START DATA SHOWN

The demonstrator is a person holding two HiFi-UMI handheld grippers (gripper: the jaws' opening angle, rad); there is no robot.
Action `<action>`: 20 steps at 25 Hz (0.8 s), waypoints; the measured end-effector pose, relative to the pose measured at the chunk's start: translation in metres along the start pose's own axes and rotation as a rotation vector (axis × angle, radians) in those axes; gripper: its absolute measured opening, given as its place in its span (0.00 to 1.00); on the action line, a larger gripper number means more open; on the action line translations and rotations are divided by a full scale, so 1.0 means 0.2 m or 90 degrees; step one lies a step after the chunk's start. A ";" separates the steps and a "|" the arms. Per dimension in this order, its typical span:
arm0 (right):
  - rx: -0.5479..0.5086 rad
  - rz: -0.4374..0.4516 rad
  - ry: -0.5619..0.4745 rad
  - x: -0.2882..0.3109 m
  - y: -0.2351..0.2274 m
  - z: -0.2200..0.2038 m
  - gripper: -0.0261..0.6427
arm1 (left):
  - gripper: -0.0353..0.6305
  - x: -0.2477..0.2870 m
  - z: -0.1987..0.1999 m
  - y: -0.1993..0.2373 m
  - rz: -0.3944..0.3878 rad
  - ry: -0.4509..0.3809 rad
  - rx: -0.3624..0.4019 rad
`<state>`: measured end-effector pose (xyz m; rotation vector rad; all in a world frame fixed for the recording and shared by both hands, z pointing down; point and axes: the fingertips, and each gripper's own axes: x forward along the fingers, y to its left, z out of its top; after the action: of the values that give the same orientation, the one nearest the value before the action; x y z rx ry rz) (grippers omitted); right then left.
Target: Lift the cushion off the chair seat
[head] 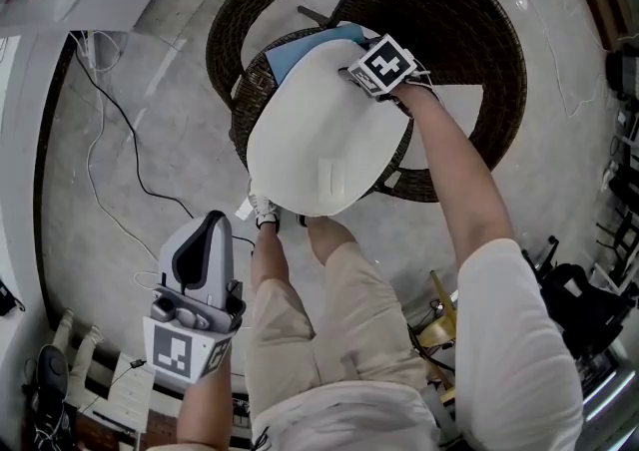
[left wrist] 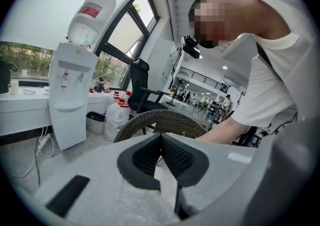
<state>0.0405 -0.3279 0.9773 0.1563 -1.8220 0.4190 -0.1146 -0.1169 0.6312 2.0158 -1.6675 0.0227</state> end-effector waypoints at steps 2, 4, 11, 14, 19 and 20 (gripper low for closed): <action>0.009 -0.005 -0.001 -0.02 0.00 0.00 0.39 | 0.08 -0.01 0.01 0.01 0.000 -0.002 0.003; 0.004 -0.019 -0.010 -0.06 0.00 -0.01 0.20 | 0.08 -0.02 0.01 0.00 -0.002 -0.005 0.005; 0.002 -0.035 -0.025 -0.19 0.05 -0.04 0.11 | 0.08 -0.07 0.08 -0.06 -0.016 -0.017 0.011; 0.006 -0.034 -0.036 -0.29 0.09 -0.02 0.10 | 0.08 -0.13 0.13 -0.09 -0.022 -0.023 0.017; 0.013 -0.035 -0.081 -0.51 0.19 0.05 0.10 | 0.08 -0.23 0.21 -0.12 -0.022 -0.039 0.025; 0.014 -0.036 -0.088 -0.56 0.21 0.06 0.10 | 0.08 -0.25 0.24 -0.13 -0.021 -0.043 0.025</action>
<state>0.0492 -0.3049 0.8590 0.2576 -1.9433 0.3969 -0.1166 -0.0881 0.5632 2.0946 -1.6869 -0.0256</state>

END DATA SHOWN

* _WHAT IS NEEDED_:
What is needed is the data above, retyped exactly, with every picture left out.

* _RESULT OF THIS TASK_:
The demonstrator is a person holding two HiFi-UMI handheld grippers (gripper: the jaws' opening angle, rad); there is no robot.
Action `<action>`: 20 steps at 25 Hz (0.8 s), waypoints; the measured end-effector pose, relative to the pose measured at the chunk's start: translation in metres along the start pose's own axes and rotation as a rotation vector (axis × angle, radians) in those axes; gripper: its absolute measured opening, given as its place in its span (0.00 to 1.00); on the action line, a larger gripper number means more open; on the action line translations and rotations are divided by a full scale, so 1.0 means 0.2 m or 90 degrees; step one lies a step after the chunk's start. A ";" separates the steps and a "|" the arms. Per dimension in this order, its typical span:
arm0 (right):
  - rx: -0.5479..0.5086 rad
  - rz: -0.4374..0.4516 rad
  - ry: -0.5619..0.4745 rad
  - x: -0.2882..0.3109 m
  - y: -0.2351..0.2274 m
  - z: -0.2200..0.2038 m
  - gripper: -0.0261..0.6427
arm1 (left):
  - gripper: -0.0353..0.6305
  - x: -0.2477..0.2870 m
  - z: -0.1987..0.1999 m
  - y: -0.1993..0.2373 m
  - rz: -0.3944..0.3878 rad
  - ry: -0.4509..0.3809 rad
  - rx: -0.3624..0.4019 rad
`<state>`: measured end-effector pose (xyz m; rotation vector rad; all in a world frame fixed for the recording and shared by both hands, z pointing down; point and axes: the fingertips, and each gripper's own axes: x forward along the fingers, y to its left, z out of its top; after the action: of the values that give the same orientation, the one nearest the value before the action; x y z rx ry rz) (grippers omitted); right then left.
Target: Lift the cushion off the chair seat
[head] 
[left wrist] 
<state>0.0405 -0.3279 0.9773 0.1563 -1.8220 0.4190 -0.1146 -0.1169 0.6312 2.0158 -1.6675 0.0227</state> end-effector waypoints at steps 2, 4, 11, 14, 19 and 20 (gripper low for closed): <action>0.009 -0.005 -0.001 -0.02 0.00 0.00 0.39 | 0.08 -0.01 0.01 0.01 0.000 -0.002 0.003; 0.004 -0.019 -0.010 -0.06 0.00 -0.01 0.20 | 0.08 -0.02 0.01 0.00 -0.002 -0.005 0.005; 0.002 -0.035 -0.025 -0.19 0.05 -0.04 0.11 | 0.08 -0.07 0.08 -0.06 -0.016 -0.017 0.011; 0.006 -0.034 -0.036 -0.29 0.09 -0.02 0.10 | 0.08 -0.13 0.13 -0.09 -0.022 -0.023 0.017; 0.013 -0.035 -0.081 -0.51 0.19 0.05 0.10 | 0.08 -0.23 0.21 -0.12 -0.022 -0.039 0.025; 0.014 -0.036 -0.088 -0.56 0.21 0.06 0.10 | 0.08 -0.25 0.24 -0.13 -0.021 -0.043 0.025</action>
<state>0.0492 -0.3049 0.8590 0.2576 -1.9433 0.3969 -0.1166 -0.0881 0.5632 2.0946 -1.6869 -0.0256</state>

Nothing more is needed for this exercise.